To do: Where does the word "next" appear in the data? Copy every line that holds it.

####

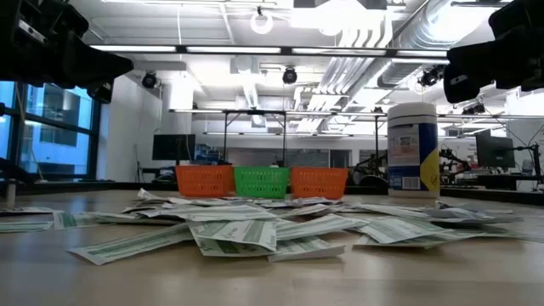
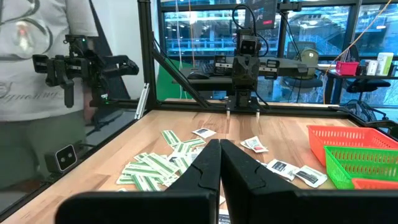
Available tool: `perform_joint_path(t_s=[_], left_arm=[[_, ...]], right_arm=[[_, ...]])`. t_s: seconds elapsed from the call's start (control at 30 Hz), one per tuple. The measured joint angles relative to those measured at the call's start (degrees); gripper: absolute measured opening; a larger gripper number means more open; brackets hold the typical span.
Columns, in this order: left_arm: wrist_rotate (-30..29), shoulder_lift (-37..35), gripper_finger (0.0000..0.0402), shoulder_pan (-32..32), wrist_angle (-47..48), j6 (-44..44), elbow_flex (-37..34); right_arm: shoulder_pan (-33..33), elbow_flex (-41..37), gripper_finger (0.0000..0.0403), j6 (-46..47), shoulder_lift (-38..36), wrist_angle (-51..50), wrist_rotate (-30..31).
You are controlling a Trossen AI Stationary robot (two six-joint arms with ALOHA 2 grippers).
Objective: Pick & Place First Aid Supplies
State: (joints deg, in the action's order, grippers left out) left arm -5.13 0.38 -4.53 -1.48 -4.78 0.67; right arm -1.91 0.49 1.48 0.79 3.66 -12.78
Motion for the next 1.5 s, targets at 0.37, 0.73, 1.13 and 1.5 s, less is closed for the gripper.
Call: perform_joint_path(t_s=[0.37, 0.73, 1.13, 1.5], left_arm=[[0.0, 0.0, 0.0001, 0.0, 0.0, 0.0, 0.0], [0.0, 0.0, 0.0001, 0.0, 0.0, 0.0, 0.0], [0.0, 0.0, 0.0001, 0.0, 0.0, 0.0, 0.0], [0.0, 0.0, 0.0001, 0.0, 0.0, 0.0, 0.0]], right_arm=[[0.0, 0.0, 0.0, 0.0, 0.0, 0.0, 0.0], [0.0, 0.0, 0.0, 0.0, 0.0, 0.0, 0.0], [0.0, 0.0, 0.0, 0.0, 0.0, 0.1, 1.0], [0.0, 0.0, 0.0, 16.6, 0.0, 0.1, -1.0]])
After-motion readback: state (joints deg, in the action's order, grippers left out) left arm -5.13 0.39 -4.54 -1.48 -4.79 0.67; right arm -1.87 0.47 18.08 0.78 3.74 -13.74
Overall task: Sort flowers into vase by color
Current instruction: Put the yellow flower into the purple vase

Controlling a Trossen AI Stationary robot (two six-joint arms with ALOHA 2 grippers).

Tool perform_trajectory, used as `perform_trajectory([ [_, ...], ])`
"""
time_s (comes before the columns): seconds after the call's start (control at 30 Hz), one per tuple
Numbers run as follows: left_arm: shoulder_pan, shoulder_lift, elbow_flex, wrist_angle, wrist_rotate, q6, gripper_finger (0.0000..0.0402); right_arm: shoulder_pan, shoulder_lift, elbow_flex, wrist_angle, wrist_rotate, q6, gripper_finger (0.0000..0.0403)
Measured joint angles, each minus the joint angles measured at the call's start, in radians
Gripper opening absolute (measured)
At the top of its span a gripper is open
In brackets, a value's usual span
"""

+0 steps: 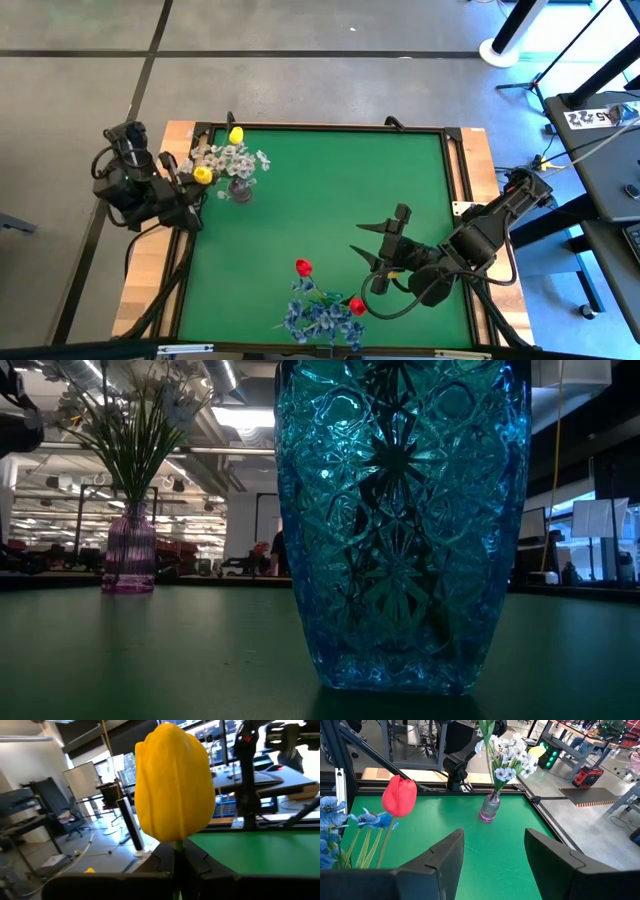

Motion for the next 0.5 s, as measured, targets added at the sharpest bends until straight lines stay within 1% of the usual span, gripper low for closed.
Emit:
perform_trajectory([
  [0.1,0.038,0.000,0.000,-0.012,0.031,0.005,0.0001,0.000,0.000,0.000,0.000,0.000,0.000,0.0209],
  [0.23,0.084,0.000,0.000,-0.014,0.097,-0.014,0.0001,0.000,0.000,0.000,0.000,0.000,0.000,0.0209],
  [0.5,0.158,0.000,0.000,-0.020,0.121,-0.048,0.0001,0.000,0.000,0.000,0.000,0.000,0.000,0.0209],
])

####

Response to the exercise:
Motion for the next 1.5 s, targets at 0.37, 0.73, 1.13 and 1.5 s, less is closed for the gripper.
Motion for the next 0.5 s, as measured, targets added at the sharpest bends until straight lines stay within 1% of the usual span, gripper low for closed.

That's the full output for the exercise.